I am soooo jealous. I have to find any and every unused space in my house for wine. Here is my clearing room....


----------



## Watchdog (Jun 7, 2012)

Very nice. I got bit by the envy bug looking at these ::


----------



## tatud4life (Jun 7, 2012)

Extremely nice!! I only hope that my operation looks 1/4 as good as yours. It hopefully gets started this year. I've been waiting 2 years for my first vine to come of age and this is the year!!!

I hope this isn't too personal, but I have a question. Where did you get those bottles? I love that look!! I don't want to steal your look, but I can't help it. What size are they? How much did they run you?


----------



## oldwhiskers (Jun 7, 2012)

Nice looking racks and brew area. The envy bug may have bit me also!


----------



## kat50496 (Jun 8, 2012)

tatud4life said:


> Extremely nice!! I only hope that my operation looks 1/4 as good as yours. It hopefully gets started this year. I've been waiting 2 years for my first vine to come of age and this is the year!!!
> 
> I hope this isn't too personal, but I have a question. Where did you get those bottles? I love that look!! I don't want to steal your look, but I can't help it. What size are they? How much did they run you?

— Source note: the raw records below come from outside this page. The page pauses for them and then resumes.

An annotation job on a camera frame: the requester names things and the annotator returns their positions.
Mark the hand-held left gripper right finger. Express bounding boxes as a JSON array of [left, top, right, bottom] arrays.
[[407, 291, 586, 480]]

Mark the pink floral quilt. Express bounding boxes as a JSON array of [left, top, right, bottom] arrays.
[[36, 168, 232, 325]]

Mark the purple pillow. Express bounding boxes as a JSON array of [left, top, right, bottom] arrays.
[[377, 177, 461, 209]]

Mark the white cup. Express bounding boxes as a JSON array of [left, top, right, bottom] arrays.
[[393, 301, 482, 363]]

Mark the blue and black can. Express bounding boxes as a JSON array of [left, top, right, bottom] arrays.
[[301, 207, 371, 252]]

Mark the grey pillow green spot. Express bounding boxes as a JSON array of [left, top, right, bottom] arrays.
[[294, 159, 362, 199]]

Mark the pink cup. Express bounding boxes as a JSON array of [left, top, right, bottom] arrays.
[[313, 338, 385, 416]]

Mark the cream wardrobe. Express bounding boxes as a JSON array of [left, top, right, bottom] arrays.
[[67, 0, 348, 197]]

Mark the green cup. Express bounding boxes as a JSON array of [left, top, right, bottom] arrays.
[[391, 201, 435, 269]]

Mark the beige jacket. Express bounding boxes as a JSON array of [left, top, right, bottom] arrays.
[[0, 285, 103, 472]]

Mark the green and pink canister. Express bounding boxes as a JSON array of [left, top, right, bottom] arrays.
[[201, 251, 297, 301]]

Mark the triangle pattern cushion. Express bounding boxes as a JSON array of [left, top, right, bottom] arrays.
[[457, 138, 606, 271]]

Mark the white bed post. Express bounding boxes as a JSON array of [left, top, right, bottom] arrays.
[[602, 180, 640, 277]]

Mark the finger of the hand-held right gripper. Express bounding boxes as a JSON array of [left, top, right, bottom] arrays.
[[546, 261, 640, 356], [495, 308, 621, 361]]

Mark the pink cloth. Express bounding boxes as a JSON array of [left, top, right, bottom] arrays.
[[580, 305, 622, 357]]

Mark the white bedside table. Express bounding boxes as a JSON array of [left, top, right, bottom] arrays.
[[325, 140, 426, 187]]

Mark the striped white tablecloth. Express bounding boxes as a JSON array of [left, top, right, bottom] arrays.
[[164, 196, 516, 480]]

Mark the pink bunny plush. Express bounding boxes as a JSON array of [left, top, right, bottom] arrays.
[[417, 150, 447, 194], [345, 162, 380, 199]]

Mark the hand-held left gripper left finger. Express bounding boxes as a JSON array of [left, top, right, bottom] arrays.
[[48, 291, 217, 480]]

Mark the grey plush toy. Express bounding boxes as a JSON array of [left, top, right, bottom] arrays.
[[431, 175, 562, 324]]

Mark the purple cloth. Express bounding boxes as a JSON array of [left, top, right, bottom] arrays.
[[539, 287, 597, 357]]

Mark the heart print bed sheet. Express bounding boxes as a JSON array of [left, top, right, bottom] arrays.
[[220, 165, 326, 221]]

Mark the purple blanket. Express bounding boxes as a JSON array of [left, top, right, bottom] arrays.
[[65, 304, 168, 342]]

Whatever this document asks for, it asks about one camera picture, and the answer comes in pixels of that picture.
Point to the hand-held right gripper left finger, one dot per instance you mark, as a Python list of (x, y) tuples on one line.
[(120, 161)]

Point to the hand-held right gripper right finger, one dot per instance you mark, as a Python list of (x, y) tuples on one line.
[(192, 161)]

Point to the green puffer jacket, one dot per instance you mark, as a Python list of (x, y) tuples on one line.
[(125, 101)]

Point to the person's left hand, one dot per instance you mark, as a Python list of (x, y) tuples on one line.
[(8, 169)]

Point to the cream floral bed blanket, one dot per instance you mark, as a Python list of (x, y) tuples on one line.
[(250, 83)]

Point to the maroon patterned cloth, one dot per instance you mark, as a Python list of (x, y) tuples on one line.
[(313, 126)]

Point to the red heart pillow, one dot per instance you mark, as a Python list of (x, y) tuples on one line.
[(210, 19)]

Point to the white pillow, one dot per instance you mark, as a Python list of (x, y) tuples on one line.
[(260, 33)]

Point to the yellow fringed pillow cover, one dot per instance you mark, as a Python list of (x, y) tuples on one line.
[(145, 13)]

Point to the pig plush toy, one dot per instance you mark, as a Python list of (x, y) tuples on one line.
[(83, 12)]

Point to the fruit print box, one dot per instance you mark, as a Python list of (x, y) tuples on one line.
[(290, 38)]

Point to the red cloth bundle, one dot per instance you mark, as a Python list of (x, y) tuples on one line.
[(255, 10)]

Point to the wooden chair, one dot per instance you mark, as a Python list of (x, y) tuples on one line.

Just plain half gallon jugs with screw caps. Get them at my LHBS at $19 for a case of 6. These are nice since most of the time we will be taking these to get togethers with friends. I also bottled half of my Seville Orange Sangria in these as well - a real hit at parties.


----------



## Boatboy24 (Jun 8, 2012)

Love the wine room!


----------



## tatud4life (Jun 8, 2012)

@kat

Awesome!! Thanks buddy!!!


----------



## Lilocsprings (Jun 2, 2017)

Did you make that wine room yourself. Love it!


----------



## PandemoniumWines (Jun 6, 2017)

Holy cow. I just have my gallon batches sitting on a computer desk. This is inspiring!


----------